The biggest of the players comes down the hall toward her. She’s a head taller than Jacinthe, with orange-red hair sticking up in dried-sweat tufts like licks of flame, and a big-bridged hockey nose. She shakes Jacinthe by the hand.
“I’m Josey. Sign me on. I don’t care when or where. I’ll kick their ass.” She calls over her shoulder, “You sucky babies going to bed or something?”
In no time Jacinthe has six names: Josey, Jodi, Laura, Lindsay, Kirsten, and Courtney. Five to go.

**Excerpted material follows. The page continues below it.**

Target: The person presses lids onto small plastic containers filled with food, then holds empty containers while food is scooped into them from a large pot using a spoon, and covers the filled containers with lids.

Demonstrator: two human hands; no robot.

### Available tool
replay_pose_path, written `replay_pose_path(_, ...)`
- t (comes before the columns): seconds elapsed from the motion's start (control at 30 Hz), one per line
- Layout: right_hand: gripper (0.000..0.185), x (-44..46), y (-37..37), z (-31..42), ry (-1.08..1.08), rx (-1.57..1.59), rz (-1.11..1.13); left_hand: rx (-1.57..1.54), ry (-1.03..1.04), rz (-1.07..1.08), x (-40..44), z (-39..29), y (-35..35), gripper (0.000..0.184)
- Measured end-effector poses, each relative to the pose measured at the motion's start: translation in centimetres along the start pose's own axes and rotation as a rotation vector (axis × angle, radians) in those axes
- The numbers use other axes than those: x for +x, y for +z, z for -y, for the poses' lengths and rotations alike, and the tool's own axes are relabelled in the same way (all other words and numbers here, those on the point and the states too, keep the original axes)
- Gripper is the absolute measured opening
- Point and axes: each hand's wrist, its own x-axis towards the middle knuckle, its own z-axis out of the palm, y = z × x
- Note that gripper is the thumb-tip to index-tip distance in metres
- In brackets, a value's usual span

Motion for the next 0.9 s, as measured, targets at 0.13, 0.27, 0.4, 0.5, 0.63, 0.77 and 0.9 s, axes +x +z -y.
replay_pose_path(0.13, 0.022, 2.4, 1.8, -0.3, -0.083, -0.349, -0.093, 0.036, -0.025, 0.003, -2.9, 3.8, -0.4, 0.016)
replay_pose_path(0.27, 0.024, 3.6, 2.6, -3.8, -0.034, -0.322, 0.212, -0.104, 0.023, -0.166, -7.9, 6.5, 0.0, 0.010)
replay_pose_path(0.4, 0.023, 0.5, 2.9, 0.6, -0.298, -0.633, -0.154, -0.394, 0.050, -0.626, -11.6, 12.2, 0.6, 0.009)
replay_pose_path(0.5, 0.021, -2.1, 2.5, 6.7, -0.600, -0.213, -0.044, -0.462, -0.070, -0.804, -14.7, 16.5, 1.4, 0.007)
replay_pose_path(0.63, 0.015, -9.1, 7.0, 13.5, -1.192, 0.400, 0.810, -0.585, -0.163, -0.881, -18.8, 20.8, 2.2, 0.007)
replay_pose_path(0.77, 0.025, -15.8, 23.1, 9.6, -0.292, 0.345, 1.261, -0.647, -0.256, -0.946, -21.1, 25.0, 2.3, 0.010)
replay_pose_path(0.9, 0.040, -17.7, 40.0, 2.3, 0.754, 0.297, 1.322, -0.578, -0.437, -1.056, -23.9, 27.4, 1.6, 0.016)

Saturday she goes to the rink to scope out the Mt A vs St FX game. There’s no way she’s going to get any of the varsity players; in fact she’s under strict orders from Agnes to stay clear of that whole organization, but maybe she can scoop up a few cut players, if she can just find out who they are somehow. She sits near by a group of hockey moms, scrutinizes the Xeroxed program for clues, and tries to figure out how icing works. She’s never been the biggest hockey fan, has always found somewhere else to be on Saturday nights, leaving the TV to her brother and dad. Hockey to her is about two teams digging endlessly for the puck along the boards, a kind of trench warfare. She watches the players fly by, though, and thinks, ‘This is aerial combat.’ She can almost see the arrows on the coach’s white board as St FX swoop through the Mt A zone and loop around the net. It’s Pearl Harbour. She notices that the Mounties seem to be spending much of the period skating in reverse, or forming a box around the net and sweeping their sticks in front of them and occasionally knocking the puck across the line and breaking for the other end. The thought dawns, ‘Hey, they’re beating us!’ The hockey moms know it already and are yelling, “Way to go, Kimmy! Hustle! Hustle! Nice transition, girls! Jesus, Brianna! Stupid penalty!”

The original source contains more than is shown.